About this work
Heather Hess, German Expressionist Digital Archive Project, German Expressionism: Works from the Collection. 2011.
Herwarth Walden, founder and sole editor of Der Sturm, once proclaimed: "I have never been mistaken in my artistic judgments. . . . In any field." Walden intended Der Sturm, which means storm or tempest, to be a force that would sweep away the old culture. Its format reinforced the active role Walden envisioned for his periodical: with text printed in three columns on cheap paper, it resembled a daily newspaper rather than the era's luxurious, glossy art publications.

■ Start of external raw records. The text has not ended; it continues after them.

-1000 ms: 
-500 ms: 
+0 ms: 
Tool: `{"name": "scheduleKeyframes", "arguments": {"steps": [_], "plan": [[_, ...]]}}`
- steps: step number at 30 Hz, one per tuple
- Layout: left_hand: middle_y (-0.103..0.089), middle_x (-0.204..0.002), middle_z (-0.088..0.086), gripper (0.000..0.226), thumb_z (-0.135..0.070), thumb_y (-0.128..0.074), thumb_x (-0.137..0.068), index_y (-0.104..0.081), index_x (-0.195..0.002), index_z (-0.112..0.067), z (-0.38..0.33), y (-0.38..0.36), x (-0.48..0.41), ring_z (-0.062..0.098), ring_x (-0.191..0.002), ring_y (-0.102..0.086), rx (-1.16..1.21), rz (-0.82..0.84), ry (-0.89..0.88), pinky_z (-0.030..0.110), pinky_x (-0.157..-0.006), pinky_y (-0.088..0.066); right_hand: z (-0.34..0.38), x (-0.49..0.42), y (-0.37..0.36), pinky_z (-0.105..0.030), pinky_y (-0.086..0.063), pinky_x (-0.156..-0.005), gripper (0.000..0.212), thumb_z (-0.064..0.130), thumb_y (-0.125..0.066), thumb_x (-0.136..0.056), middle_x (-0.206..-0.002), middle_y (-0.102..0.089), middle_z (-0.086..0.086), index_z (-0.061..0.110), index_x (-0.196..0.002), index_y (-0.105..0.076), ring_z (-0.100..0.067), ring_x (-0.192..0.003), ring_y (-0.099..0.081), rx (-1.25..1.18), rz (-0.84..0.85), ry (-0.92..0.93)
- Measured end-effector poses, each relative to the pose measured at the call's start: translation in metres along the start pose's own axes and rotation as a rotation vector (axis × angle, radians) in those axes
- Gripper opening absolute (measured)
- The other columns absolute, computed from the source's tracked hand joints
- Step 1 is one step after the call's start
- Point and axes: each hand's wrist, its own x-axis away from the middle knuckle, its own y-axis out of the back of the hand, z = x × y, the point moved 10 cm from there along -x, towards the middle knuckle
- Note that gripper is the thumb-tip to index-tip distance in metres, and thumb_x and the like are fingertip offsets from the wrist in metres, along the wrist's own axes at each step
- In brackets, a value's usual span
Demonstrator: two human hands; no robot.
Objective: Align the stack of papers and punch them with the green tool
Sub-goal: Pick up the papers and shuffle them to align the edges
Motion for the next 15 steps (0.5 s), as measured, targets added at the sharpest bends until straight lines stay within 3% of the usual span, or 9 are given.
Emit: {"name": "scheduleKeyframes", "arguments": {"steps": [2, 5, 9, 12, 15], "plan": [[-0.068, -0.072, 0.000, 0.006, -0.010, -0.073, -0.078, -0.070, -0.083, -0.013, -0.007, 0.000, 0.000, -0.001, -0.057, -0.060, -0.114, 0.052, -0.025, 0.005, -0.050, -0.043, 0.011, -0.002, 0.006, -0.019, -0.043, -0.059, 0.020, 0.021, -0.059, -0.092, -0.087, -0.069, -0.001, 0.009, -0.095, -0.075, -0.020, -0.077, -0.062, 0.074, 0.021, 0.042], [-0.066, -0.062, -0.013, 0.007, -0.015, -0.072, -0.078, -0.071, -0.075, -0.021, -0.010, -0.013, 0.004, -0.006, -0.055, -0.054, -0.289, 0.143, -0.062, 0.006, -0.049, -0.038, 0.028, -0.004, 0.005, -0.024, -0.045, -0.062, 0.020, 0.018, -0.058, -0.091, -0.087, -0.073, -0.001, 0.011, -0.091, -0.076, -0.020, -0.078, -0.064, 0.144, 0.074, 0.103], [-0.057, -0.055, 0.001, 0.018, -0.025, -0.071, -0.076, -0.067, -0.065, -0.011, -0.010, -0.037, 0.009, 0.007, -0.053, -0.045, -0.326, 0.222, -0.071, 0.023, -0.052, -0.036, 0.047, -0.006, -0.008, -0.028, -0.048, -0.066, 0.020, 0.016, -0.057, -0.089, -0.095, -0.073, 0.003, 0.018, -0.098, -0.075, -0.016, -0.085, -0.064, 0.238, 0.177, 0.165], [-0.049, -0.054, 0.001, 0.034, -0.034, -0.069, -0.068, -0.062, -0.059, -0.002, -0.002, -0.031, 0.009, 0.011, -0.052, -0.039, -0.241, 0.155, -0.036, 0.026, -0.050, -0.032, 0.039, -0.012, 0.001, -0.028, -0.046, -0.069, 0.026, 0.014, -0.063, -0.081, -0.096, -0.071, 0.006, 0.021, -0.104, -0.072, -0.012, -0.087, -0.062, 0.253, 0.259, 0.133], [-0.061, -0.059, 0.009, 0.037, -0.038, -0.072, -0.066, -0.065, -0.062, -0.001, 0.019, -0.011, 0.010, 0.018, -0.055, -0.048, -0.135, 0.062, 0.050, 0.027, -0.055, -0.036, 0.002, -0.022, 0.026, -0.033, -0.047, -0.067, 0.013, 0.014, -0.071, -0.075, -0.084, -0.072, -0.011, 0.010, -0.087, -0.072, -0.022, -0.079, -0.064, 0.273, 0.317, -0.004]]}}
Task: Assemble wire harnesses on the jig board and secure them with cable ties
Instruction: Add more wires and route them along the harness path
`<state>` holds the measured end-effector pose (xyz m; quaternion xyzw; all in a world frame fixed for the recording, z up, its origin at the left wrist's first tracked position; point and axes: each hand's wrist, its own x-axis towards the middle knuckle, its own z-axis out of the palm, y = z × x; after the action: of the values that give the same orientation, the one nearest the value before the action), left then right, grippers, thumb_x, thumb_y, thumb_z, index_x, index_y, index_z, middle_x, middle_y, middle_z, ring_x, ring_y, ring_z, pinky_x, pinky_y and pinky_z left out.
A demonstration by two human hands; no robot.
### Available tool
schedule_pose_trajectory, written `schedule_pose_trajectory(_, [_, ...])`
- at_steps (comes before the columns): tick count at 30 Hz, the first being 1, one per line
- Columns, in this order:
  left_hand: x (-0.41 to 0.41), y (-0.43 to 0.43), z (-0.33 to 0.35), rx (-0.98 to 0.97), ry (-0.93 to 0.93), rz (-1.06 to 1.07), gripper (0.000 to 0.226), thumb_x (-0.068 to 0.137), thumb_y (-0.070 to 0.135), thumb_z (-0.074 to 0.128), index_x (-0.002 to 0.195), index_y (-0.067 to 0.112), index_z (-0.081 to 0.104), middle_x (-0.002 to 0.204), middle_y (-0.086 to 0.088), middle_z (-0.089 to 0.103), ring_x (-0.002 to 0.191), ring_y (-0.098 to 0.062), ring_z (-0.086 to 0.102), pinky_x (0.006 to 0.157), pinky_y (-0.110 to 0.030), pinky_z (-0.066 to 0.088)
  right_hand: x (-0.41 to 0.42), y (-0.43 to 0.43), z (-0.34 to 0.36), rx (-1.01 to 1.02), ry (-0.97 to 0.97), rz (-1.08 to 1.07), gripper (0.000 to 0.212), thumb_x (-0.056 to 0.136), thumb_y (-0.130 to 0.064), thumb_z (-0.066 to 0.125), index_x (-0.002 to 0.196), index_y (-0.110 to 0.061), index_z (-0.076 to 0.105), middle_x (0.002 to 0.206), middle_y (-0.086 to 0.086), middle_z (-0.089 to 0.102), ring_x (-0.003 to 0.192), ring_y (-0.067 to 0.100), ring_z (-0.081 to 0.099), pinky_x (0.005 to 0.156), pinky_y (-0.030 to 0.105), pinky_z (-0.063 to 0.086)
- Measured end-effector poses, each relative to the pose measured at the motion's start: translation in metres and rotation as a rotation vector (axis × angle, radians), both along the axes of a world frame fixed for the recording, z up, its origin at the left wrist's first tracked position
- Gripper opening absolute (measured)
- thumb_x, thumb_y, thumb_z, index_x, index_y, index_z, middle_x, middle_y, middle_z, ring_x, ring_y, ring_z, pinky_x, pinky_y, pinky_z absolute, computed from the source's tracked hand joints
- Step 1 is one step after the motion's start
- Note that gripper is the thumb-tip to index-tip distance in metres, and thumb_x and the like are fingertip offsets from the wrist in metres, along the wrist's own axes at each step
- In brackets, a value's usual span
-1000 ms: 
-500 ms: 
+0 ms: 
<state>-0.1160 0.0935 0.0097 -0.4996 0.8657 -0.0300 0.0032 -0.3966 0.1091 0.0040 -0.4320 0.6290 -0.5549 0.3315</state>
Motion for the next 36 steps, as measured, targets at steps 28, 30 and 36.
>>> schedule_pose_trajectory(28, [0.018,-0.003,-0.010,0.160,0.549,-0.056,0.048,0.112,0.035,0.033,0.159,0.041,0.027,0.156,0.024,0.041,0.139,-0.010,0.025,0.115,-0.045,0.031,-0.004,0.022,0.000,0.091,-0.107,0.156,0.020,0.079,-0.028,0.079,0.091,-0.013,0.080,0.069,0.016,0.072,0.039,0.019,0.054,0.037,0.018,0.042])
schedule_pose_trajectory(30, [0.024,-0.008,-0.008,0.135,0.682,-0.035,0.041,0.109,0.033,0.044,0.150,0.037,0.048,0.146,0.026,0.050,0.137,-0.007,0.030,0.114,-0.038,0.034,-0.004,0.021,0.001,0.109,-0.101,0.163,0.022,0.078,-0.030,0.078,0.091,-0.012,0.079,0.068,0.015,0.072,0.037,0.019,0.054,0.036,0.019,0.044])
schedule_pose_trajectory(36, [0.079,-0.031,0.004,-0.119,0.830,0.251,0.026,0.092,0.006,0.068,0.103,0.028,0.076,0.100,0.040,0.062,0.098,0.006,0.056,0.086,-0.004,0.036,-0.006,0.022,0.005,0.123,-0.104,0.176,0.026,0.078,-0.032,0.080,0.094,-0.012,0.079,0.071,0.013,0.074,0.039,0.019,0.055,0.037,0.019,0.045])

Before World War I, Walden championed the work of the Expressionists—especially Oskar Kokoschka and the artists of the Brücke and the Blaue Reiter—and that of the international avant-garde, including Italian Futurists and French Cubists. After the war, he increasingly focused on geometric abstraction, Russian art, and, especially, the work of Kurt Schwitters. Walden also opened a publishing house, gallery, theater, and art school that extended Der Sturm's influence. The gallery, in particular, was a central forum for the avant-garde in Berlin.
Der Sturm was initially published weekly, but in 1912 its frequency was reduced to biweekly and later to monthly. The final issues appeared in 1932. Walden emigrated to the Soviet Union shortly thereafter, where he fell victim to Stalinist purges.